- Born: November 20, 1975 (age 50) Philadelphia, Pennsylvania, U.S.
- Genres: Rock, folk rock, country rock, psychedelic folk
- Occupation: Singer-songwriter
- Instruments: Guitar vocals piano
- Years active: 2001–present
- Label: Pink Hyacinth Records
- Website: julienaklei.com

= Julien Aklei =

American singer-songwriter

Julien Aklei (born November 20, 1975, in Philadelphia, Pennsylvania) is an American singer-songwriter, guitarist and artist.

Aklei was raised in Louisville, Kentucky where she graduated as a National Merit Scholar from Kentucky Country Day School in 1994 and went on to the University of Virginia as an Echols Scholar.

The Washington Post referred to Aklei as an "eerie-intriguing singer-songwriter" with a "haunting voice and a strangely tough-vulnerable stage presence."

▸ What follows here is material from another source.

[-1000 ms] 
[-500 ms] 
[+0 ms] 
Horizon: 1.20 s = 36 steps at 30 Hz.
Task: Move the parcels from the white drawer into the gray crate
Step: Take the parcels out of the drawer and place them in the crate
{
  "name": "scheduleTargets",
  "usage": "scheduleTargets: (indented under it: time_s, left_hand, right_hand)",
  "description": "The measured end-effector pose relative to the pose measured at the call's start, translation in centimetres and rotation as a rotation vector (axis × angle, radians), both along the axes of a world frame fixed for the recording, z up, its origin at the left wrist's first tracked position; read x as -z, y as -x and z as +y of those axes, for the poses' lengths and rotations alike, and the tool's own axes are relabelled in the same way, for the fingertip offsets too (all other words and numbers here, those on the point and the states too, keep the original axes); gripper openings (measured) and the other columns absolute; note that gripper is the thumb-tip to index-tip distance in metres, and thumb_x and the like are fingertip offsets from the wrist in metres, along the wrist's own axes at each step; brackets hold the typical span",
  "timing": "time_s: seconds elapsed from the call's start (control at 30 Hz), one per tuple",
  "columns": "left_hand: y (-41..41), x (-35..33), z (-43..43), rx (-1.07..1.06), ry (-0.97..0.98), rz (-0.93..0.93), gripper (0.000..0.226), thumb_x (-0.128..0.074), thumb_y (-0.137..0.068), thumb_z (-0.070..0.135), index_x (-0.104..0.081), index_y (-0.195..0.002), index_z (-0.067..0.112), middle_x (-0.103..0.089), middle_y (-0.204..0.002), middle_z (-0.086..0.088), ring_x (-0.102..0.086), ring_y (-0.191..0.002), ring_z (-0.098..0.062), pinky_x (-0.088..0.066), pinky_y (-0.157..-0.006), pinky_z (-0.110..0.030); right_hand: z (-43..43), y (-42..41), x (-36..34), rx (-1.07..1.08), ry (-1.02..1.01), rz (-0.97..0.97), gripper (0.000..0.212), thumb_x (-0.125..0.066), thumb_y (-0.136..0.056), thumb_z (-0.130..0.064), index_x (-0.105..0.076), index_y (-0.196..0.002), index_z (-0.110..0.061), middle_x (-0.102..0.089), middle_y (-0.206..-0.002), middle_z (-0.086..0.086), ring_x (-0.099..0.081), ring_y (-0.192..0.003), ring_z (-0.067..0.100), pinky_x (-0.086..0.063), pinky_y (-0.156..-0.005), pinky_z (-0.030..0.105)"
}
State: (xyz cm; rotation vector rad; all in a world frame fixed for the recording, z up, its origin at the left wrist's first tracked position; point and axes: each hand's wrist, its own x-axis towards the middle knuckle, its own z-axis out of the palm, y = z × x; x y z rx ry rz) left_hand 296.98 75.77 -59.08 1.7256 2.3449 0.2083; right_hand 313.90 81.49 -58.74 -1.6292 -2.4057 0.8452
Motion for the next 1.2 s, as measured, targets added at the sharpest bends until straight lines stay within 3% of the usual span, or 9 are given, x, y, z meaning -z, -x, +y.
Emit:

Her work is characterized by deeply personal and otherworldly lyrics, and an emphasis on her voice over the music. Although she accompanies herself on several different instruments – including piano – her style of electric guitar and vocals are the linchpins of her sound. Aklei has experimented widely with differing music styles, including folk, jazz, rockabilly, and blues throughout a varied career.

==Blog Released Singles==

Julien Aklei recorded and published over 200 songs, which are available as singles released from her website in blog format.

==Discography==
- 2003 We Can Mate With Rabbits
- 2004 I Conquered while still in the Egg
- 2006 Pink Star of the Beautiful Ohio
- 2006 Coffee for My Captain
- 2006 The Odyssey
- 2006 New Friends
- 2007 Fun for Fairies!
- 2008 Savage Life

==Politics==

Aklei is currently running for Delegate in Charleston West Virginia as a Republican.